Pull out every line below containing the word "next".

══ INPUT RECORDS ══

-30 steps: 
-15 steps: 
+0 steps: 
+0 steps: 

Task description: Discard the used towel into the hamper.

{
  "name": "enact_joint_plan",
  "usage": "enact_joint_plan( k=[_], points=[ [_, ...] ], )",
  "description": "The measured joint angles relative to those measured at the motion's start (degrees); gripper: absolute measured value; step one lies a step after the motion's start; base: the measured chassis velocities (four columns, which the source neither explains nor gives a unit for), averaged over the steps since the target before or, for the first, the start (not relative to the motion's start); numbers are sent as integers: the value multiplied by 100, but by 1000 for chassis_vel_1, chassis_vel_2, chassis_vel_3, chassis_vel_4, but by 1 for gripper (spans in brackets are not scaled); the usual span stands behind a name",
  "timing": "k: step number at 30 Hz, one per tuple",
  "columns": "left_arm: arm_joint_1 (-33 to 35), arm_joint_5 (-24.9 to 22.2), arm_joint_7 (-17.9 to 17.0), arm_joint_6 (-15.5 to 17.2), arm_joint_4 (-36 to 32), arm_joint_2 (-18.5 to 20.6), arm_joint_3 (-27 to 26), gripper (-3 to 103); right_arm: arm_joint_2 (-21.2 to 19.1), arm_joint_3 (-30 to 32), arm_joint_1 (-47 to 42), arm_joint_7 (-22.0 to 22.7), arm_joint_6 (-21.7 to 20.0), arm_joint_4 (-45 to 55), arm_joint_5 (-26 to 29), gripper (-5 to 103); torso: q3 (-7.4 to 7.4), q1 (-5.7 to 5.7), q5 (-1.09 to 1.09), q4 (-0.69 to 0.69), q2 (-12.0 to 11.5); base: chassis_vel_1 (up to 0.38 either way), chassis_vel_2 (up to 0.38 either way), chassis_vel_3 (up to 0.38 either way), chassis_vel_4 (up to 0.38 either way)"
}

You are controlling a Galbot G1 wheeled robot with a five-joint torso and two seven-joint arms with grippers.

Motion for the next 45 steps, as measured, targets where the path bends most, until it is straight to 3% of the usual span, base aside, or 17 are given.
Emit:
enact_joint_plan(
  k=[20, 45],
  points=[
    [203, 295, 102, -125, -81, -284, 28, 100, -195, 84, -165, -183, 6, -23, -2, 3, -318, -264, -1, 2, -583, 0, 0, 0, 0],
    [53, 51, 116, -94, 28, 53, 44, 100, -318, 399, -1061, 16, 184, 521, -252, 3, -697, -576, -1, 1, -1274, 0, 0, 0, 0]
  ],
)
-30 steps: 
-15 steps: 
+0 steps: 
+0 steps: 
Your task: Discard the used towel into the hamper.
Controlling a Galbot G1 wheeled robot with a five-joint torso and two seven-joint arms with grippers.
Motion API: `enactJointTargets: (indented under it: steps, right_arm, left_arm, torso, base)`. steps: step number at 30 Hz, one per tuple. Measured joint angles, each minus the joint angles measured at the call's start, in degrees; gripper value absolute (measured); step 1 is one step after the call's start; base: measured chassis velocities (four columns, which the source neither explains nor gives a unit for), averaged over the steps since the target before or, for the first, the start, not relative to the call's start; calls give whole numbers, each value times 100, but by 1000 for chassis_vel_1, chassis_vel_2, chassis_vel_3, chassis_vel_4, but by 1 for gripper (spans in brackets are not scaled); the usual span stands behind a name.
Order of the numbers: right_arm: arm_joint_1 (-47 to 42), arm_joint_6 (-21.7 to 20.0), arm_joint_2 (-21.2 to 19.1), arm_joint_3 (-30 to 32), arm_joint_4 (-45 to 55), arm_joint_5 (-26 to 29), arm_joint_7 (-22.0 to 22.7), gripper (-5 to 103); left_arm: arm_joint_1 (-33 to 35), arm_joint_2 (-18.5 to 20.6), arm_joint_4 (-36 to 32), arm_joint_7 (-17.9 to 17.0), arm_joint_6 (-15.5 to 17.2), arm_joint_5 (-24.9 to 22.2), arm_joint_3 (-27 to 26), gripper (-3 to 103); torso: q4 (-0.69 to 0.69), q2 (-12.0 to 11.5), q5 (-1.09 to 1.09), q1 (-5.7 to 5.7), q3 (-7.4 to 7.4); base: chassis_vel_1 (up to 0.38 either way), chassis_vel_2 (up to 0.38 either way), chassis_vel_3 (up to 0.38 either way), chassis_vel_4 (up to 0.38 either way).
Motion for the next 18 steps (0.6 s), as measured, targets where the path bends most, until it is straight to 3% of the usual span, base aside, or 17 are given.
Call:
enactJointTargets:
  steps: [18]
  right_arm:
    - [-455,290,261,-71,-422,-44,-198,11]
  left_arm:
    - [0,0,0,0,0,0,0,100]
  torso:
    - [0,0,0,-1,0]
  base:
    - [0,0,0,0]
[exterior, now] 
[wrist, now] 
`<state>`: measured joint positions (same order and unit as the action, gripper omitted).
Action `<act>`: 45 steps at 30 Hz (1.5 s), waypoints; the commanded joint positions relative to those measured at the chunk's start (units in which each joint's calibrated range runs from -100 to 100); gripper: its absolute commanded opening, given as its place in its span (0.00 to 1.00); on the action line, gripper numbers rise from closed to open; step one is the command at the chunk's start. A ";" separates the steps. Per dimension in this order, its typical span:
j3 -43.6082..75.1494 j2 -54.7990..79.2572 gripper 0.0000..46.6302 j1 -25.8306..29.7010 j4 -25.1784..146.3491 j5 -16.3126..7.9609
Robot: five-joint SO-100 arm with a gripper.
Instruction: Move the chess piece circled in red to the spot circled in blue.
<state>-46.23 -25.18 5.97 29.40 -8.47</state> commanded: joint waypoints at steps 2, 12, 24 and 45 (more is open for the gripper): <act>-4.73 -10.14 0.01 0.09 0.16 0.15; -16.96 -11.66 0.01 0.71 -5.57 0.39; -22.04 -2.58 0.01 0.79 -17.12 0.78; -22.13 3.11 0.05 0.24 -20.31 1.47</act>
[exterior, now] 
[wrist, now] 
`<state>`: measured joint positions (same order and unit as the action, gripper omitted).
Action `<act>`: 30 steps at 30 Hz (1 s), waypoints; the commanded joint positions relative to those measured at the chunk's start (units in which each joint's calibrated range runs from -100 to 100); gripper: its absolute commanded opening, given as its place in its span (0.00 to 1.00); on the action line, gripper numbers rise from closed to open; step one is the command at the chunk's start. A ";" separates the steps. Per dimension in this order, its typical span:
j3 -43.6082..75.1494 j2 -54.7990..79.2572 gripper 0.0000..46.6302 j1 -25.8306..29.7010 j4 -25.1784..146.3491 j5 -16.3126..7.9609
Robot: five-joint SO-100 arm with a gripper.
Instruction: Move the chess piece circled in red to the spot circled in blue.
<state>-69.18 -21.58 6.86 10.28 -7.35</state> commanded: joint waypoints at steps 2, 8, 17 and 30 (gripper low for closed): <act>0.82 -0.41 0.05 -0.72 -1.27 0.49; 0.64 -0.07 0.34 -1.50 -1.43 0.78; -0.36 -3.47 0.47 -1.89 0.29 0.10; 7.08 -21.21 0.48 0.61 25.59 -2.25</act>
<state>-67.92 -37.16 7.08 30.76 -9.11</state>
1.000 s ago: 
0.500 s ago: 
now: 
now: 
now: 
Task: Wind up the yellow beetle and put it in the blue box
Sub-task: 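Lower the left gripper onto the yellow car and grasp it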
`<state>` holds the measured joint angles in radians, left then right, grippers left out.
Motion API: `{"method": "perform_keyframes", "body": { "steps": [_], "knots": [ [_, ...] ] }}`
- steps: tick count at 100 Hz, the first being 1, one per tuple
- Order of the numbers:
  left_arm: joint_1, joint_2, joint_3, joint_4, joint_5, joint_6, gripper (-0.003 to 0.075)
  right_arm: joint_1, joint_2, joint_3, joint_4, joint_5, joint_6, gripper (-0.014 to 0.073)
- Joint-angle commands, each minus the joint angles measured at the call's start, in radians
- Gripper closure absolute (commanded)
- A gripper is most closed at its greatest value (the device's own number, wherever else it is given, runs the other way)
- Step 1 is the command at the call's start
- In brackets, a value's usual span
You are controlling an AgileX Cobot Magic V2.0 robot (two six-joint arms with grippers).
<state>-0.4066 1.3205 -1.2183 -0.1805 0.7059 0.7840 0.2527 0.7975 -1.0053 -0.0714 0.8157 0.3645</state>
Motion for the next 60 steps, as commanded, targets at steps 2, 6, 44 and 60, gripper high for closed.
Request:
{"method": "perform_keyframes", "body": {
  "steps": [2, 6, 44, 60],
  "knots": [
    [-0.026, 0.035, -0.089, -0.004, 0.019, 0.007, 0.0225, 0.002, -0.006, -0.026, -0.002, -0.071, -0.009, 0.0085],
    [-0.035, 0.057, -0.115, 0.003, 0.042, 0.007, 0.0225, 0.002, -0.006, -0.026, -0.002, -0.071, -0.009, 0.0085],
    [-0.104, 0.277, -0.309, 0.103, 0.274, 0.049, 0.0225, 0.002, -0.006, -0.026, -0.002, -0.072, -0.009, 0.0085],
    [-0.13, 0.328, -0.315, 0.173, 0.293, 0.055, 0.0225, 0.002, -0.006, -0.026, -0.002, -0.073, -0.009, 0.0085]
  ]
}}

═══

● **SOLUTION FOR THIS TASK**:
Motion for the next 45 steps, as measured, targets where the path bends most, until it is straight to 3% of the usual span, base aside, or 17 are given.
Motion for the next 18 steps (0.6 s), as measured, targets where the path bends most, until it is straight to 3% of the usual span, base aside, or 17 are given.
Motion for the next 60 steps, as commanded, targets at steps 2, 6, 44 and 60, gripper high for closed.

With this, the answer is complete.